• **PROBLEM TO SOLVE**: Would you set down all of the entries below exactly as they stand?

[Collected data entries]
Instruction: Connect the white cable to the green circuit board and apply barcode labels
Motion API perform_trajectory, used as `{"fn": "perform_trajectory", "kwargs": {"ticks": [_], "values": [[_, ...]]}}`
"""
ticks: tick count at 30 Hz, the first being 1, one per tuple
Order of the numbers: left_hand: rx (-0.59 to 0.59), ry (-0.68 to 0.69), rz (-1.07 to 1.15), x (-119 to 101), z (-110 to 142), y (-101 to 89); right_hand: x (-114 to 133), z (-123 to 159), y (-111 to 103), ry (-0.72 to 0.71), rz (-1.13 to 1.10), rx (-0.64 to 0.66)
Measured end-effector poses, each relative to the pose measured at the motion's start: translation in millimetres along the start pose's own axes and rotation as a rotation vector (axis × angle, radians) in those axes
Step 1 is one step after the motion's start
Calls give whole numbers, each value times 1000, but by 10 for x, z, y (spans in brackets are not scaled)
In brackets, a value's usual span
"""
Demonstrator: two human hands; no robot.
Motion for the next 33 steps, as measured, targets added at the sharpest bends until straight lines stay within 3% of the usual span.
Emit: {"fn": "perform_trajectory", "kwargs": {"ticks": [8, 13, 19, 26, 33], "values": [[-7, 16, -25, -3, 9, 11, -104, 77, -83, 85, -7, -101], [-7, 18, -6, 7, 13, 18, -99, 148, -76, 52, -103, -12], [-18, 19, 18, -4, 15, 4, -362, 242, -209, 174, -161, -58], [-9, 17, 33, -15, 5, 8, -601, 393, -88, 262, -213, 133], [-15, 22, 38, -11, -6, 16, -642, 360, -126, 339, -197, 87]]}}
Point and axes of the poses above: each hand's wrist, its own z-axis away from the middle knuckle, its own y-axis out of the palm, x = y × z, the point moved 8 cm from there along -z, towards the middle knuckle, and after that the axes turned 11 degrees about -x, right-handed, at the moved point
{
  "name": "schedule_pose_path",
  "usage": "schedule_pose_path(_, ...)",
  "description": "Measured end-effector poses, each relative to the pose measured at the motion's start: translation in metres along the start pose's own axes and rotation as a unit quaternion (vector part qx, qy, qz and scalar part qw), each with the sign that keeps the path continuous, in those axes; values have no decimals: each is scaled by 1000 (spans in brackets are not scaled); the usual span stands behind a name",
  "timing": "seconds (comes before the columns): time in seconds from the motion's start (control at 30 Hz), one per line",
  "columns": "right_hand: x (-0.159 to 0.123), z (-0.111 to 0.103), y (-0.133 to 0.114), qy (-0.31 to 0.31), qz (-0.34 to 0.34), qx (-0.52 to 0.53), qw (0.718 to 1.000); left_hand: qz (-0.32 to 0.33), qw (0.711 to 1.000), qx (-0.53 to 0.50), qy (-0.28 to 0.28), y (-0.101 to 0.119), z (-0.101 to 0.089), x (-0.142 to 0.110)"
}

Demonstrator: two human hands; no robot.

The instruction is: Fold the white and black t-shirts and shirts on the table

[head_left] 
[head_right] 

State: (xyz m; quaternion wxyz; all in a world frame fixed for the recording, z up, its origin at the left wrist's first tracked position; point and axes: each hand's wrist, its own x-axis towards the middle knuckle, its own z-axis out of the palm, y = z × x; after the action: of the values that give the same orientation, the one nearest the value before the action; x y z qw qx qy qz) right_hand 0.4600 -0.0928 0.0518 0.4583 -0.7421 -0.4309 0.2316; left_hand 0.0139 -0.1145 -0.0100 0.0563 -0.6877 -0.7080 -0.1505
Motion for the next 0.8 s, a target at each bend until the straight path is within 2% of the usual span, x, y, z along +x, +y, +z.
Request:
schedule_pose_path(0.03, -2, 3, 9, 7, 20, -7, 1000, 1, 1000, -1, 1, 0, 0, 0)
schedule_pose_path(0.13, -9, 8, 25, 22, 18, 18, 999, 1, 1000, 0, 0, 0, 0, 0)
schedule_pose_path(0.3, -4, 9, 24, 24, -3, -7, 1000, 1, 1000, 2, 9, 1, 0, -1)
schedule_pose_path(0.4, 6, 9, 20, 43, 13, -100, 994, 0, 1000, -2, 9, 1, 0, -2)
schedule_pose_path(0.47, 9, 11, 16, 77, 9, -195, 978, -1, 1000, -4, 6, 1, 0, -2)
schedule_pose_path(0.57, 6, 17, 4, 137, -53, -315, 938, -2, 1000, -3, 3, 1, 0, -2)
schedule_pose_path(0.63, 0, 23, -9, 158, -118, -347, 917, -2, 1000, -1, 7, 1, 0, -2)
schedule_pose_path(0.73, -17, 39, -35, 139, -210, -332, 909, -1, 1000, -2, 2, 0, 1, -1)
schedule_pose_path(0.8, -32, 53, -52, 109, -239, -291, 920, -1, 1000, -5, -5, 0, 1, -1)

• **SOLUTION TO THE PROBLEM**:
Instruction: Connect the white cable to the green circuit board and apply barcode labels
Motion API perform_trajectory, used as `{"fn": "perform_trajectory", "kwargs": {"ticks": [_], "values": [[_, ...]]}}`
"""
ticks: tick count at 30 Hz, the first being 1, one per tuple
Order of the numbers: left_hand: rx (-0.59 to 0.59), ry (-0.68 to 0.69), rz (-1.07 to 1.15), x (-119 to 101), z (-110 to 142), y (-101 to 89); right_hand: x (-114 to 133), z (-123 to 159), y (-111 to 103), ry (-0.72 to 0.71), rz (-1.13 to 1.10), rx (-0.64 to 0.66)
Measured end-effector poses, each relative to the pose measured at the motion's start: translation in millimetres along the start pose's own axes and rotation as a rotation vector (axis × angle, radians) in those axes
Step 1 is one step after the motion's start
Calls give whole numbers, each value times 1000, but by 10 for x, z, y (spans in brackets are not scaled)
In brackets, a value's usual span
"""
Demonstrator: two human hands; no robot.
Motion for the next 33 steps, as measured, targets added at the sharpest bends until straight lines stay within 3% of the usual span.
Emit: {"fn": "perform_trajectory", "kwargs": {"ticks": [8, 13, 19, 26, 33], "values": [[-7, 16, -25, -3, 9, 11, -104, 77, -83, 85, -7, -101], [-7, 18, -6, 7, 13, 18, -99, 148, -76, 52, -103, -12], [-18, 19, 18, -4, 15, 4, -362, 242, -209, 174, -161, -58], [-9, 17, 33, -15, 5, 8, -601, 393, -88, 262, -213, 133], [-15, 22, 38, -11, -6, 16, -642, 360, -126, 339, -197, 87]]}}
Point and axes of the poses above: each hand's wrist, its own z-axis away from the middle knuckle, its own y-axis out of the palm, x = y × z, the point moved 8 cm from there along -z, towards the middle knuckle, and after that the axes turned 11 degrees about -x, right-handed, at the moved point
{
  "name": "schedule_pose_path",
  "usage": "schedule_pose_path(_, ...)",
  "description": "Measured end-effector poses, each relative to the pose measured at the motion's start: translation in metres along the start pose's own axes and rotation as a unit quaternion (vector part qx, qy, qz and scalar part qw), each with the sign that keeps the path continuous, in those axes; values have no decimals: each is scaled by 1000 (spans in brackets are not scaled); the usual span stands behind a name",
  "timing": "seconds (comes before the columns): time in seconds from the motion's start (control at 30 Hz), one per line",
  "columns": "right_hand: x (-0.159 to 0.123), z (-0.111 to 0.103), y (-0.133 to 0.114), qy (-0.31 to 0.31), qz (-0.34 to 0.34), qx (-0.52 to 0.53), qw (0.718 to 1.000); left_hand: qz (-0.32 to 0.33), qw (0.711 to 1.000), qx (-0.53 to 0.50), qy (-0.28 to 0.28), y (-0.101 to 0.119), z (-0.101 to 0.089), x (-0.142 to 0.110)"
}

Demonstrator: two human hands; no robot.

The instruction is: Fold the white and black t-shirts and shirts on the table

[head_left] 
[head_right] 

State: (xyz m; quaternion wxyz; all in a world frame fixed for the recording, z up, its origin at the left wrist's first tracked position; point and axes: each hand's wrist, its own x-axis towards the middle knuckle, its own z-axis out of the palm, y = z × x; after the action: of the values that give the same orientation, the one nearest the value before the action; x y z qw qx qy qz) right_hand 0.4600 -0.0928 0.0518 0.4583 -0.7421 -0.4309 0.2316; left_hand 0.0139 -0.1145 -0.0100 0.0563 -0.6877 -0.7080 -0.1505
Motion for the next 0.8 s, a target at each bend until the straight path is within 2% of the usual span, x, y, z along +x, +y, +z.
Request:
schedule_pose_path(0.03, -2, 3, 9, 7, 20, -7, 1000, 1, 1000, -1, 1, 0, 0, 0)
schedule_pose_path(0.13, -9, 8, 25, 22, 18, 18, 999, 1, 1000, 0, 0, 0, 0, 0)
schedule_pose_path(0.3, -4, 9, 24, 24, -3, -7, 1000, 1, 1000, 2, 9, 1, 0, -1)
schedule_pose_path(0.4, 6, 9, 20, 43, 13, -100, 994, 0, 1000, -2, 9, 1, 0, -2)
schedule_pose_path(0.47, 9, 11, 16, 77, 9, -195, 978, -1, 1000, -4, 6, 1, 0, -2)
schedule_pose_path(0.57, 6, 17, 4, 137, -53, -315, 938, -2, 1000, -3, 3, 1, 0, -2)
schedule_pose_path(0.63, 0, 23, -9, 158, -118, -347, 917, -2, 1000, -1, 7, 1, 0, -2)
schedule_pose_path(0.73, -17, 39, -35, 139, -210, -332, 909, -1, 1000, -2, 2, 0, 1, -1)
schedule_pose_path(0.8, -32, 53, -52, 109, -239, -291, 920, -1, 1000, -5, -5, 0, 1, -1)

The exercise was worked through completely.